Activity
Don't include pictures. Quote the lines below from the first through the line that contains "Segment every instance of the green cutting".

━━ Entries shown ━━

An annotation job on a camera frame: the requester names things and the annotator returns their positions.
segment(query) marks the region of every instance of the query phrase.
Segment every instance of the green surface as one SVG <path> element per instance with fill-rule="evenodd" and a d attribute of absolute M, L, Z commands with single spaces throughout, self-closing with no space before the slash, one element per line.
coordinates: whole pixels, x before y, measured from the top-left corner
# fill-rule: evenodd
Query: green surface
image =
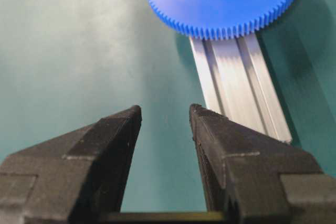
<path fill-rule="evenodd" d="M 146 0 L 0 0 L 0 161 L 133 104 L 143 123 L 123 211 L 205 210 L 188 39 Z"/>
<path fill-rule="evenodd" d="M 259 39 L 294 137 L 336 176 L 336 2 L 296 0 Z"/>
<path fill-rule="evenodd" d="M 297 0 L 259 34 L 295 144 L 336 175 L 336 4 Z M 0 161 L 139 104 L 123 211 L 205 210 L 191 103 L 204 104 L 187 38 L 146 0 L 0 0 Z"/>

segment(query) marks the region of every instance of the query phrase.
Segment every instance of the green cutting mat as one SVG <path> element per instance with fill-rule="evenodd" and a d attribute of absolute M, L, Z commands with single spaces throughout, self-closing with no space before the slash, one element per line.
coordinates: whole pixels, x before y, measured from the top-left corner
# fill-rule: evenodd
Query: green cutting mat
<path fill-rule="evenodd" d="M 146 0 L 0 0 L 0 161 L 133 104 L 143 122 L 123 211 L 204 210 L 188 39 Z"/>
<path fill-rule="evenodd" d="M 334 0 L 298 0 L 260 39 L 296 144 L 336 174 Z M 0 0 L 0 161 L 139 104 L 123 211 L 205 210 L 188 121 L 188 39 L 146 0 Z"/>

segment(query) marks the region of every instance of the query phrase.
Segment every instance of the gear teeth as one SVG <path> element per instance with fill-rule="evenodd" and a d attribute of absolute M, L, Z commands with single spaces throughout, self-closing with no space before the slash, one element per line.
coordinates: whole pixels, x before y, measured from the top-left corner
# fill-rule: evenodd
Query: gear teeth
<path fill-rule="evenodd" d="M 281 0 L 274 7 L 260 17 L 254 20 L 242 22 L 233 27 L 194 27 L 191 24 L 185 24 L 178 20 L 174 20 L 172 17 L 168 17 L 167 14 L 160 10 L 154 1 L 148 0 L 151 8 L 155 14 L 162 20 L 165 24 L 175 29 L 177 32 L 183 35 L 191 36 L 197 39 L 211 39 L 211 40 L 221 40 L 221 39 L 233 39 L 240 36 L 245 36 L 255 31 L 268 26 L 278 17 L 280 17 L 292 4 L 294 0 Z"/>

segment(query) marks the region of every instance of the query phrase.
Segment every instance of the aluminum rail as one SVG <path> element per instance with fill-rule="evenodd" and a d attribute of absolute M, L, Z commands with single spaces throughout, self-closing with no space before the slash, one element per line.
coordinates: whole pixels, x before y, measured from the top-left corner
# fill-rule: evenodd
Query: aluminum rail
<path fill-rule="evenodd" d="M 190 38 L 206 107 L 282 142 L 292 140 L 255 34 Z"/>

━━━

Answer for this exercise
An annotation job on a camera frame: the requester names things and the annotator returns their positions.
segment(query) marks the region of every instance of the query phrase.
Segment every instance of the green surface as one SVG <path> element per instance with fill-rule="evenodd" and a d attribute of absolute M, L, Z commands with single spaces throughout, self-closing with no space before the slash, one element per line.
coordinates: whole pixels, x before y, measured from the top-left corner
# fill-rule: evenodd
Query: green surface
image =
<path fill-rule="evenodd" d="M 146 0 L 0 0 L 0 161 L 133 104 L 143 123 L 123 211 L 205 210 L 188 39 Z"/>
<path fill-rule="evenodd" d="M 259 39 L 294 137 L 336 176 L 336 2 L 296 0 Z"/>
<path fill-rule="evenodd" d="M 297 0 L 259 34 L 295 144 L 336 175 L 336 4 Z M 0 161 L 139 104 L 123 211 L 205 210 L 191 103 L 204 104 L 187 38 L 146 0 L 0 0 Z"/>

segment(query) marks the region of every instance of the query phrase.
Segment every instance of the green cutting mat as one SVG <path> element per instance with fill-rule="evenodd" and a d attribute of absolute M, L, Z commands with single spaces throughout, self-closing with no space before the slash, one element per line.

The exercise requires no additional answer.